* **WORK INSTRUCTIONS**
Line by line, copy all of the data exactly.

* **AVAILABLE DATA**
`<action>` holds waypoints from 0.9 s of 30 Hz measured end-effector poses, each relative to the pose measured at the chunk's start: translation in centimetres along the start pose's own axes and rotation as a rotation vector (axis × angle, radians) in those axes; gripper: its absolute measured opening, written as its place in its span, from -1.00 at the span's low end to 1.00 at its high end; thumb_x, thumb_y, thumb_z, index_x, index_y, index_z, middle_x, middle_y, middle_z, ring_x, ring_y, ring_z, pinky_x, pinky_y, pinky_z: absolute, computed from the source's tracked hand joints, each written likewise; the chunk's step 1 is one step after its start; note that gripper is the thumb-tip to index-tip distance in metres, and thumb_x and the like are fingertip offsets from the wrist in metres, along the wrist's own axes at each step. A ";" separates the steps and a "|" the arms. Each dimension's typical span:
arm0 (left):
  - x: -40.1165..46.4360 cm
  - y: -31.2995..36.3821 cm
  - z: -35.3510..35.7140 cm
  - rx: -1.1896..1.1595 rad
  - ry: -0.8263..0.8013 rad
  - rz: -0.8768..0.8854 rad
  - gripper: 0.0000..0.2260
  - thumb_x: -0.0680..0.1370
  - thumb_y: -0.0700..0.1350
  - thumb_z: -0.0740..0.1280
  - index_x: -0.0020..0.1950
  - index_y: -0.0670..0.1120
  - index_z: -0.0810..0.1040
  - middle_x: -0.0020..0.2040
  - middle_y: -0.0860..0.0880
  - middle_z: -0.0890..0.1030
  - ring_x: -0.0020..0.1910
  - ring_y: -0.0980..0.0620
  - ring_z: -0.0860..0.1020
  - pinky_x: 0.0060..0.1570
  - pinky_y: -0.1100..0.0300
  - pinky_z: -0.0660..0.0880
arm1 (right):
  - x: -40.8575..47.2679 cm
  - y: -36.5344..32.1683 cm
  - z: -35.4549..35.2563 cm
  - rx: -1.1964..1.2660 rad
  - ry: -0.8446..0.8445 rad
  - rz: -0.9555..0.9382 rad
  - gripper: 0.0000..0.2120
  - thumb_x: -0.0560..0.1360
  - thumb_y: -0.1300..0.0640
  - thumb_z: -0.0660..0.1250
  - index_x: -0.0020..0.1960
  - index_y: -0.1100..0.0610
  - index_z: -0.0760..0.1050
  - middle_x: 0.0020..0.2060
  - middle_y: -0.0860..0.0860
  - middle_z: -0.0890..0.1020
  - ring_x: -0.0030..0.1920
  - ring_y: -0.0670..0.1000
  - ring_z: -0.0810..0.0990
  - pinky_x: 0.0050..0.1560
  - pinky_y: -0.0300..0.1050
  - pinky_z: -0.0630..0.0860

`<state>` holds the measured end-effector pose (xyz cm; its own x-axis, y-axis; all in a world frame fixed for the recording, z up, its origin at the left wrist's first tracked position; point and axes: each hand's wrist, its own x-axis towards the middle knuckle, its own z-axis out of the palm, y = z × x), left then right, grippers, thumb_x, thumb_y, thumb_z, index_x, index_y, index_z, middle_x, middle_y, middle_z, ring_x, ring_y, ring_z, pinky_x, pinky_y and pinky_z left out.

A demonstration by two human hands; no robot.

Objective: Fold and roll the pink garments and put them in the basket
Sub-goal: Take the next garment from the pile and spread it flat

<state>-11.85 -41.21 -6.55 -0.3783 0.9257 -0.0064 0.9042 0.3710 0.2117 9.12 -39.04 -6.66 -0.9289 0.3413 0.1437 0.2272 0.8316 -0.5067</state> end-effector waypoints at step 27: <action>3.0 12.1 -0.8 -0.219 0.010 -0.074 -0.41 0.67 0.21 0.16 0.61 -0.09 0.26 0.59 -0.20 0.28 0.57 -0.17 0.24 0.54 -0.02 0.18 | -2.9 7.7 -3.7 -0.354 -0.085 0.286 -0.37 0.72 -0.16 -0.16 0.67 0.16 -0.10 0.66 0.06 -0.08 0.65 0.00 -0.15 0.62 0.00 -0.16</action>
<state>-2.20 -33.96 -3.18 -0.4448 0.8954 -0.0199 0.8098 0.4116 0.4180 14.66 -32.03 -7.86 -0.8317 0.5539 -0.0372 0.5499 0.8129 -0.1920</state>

* **TASK OUTPUT**
`<action>` holds waypoints from 0.9 s of 30 Hz measured end-effector poses, each relative to the pose measured at the chunk's start: translation in centimetres along the start pose's own axes and rotation as a rotation vector (axis × angle, radians) in those axes; gripper: its absolute measured opening, written as its place in its span, from -1.00 at the span's low end to 1.00 at its high end; thumb_x, thumb_y, thumb_z, index_x, index_y, index_z, middle_x, middle_y, middle_z, ring_x, ring_y, ring_z, pinky_x, pinky_y, pinky_z: absolute, computed from the source's tracked hand joints, each written likewise; the chunk's step 1 is one step after its start; note that gripper is the thumb-tip to index-tip distance in metres, and thumb_x and the like are fingertip offsets from the wrist in metres, along the wrist's own axes at each step. A ";" separates the steps and a "|" the arms. Each dimension's typical span:
arm0 (left):
  - x: -40.1165..46.4360 cm
  - y: -31.2995..36.3821 cm
  - z: -35.3510..35.7140 cm
  - rx: -1.1896..1.1595 rad
  - ry: -0.8263..0.8013 rad
  - rz: -0.8768..0.8854 rad
  - gripper: 0.0000..0.2260
  - thumb_x: -0.0680..0.1370
  - thumb_y: -0.0700..0.1350
  - thumb_z: -0.0740..0.1280
  - index_x: -0.0020..0.1950
  - index_y: -0.0670..0.1120
  - index_z: -0.0810..0.1040
  - middle_x: -0.0020..0.2040
  - middle_y: -0.0860..0.0880
  - middle_z: -0.0890..0.1030
  - ring_x: -0.0020..0.1910
  - ring_y: -0.0980..0.0620
  - ring_z: -0.0860..0.1020
  - pinky_x: 0.0060..0.1570
  - pinky_y: -0.1100..0.0300
  - pinky_z: -0.0660..0.0880
arm1 (right):
  - x: -40.8575..47.2679 cm
  - y: -36.5344..32.1683 cm
  - z: -35.4549..35.2563 cm
  - rx: -1.1964..1.2660 rad
  - ry: -0.8446..0.8445 rad
  - rz: -0.9555..0.9382 rad
  - gripper: 0.0000..0.2120
  - thumb_x: -0.0560..0.1360
  - thumb_y: -0.1300..0.0640
  - thumb_z: -0.0660..0.1250
  - index_x: -0.0020..0.1960
  - index_y: -0.1100..0.0610
  - index_z: -0.0760..0.1050
  - middle_x: 0.0020..0.2060
  - middle_y: -0.0860..0.0860
  - middle_z: -0.0890..0.1020
  - ring_x: -0.0030..0.1920
  - ring_y: -0.0670..0.1000
  - ring_z: -0.0810..0.0990
  - pinky_x: 0.0050..0.1560
  - pinky_y: -0.0300..0.1050
  - pinky_z: -0.0630..0.0860

`<state>` holds the measured end-effector pose (xyz cm; its own x-axis, y-axis; all in a world frame fixed for the recording, z up, its origin at the left wrist's first tracked position; point and axes: each hand's wrist, its own x-axis towards the middle knuckle, its own z-axis out of the palm, y = z × x), left then right, grippers, thumb_x, thumb_y, thumb_z, index_x, index_y, index_z, middle_x, middle_y, middle_z, ring_x, ring_y, ring_z, pinky_x, pinky_y and pinky_z left out.

A demonstration by two human hands; no robot.

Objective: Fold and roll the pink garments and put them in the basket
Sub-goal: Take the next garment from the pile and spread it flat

<state>-11.85 -41.21 -6.55 -0.3783 0.9257 -0.0064 0.9042 0.3710 0.2117 9.12 -39.04 -6.66 -0.9289 0.3413 0.1437 0.2272 0.8316 -0.5067</state> end-effector waypoints at step 27: <action>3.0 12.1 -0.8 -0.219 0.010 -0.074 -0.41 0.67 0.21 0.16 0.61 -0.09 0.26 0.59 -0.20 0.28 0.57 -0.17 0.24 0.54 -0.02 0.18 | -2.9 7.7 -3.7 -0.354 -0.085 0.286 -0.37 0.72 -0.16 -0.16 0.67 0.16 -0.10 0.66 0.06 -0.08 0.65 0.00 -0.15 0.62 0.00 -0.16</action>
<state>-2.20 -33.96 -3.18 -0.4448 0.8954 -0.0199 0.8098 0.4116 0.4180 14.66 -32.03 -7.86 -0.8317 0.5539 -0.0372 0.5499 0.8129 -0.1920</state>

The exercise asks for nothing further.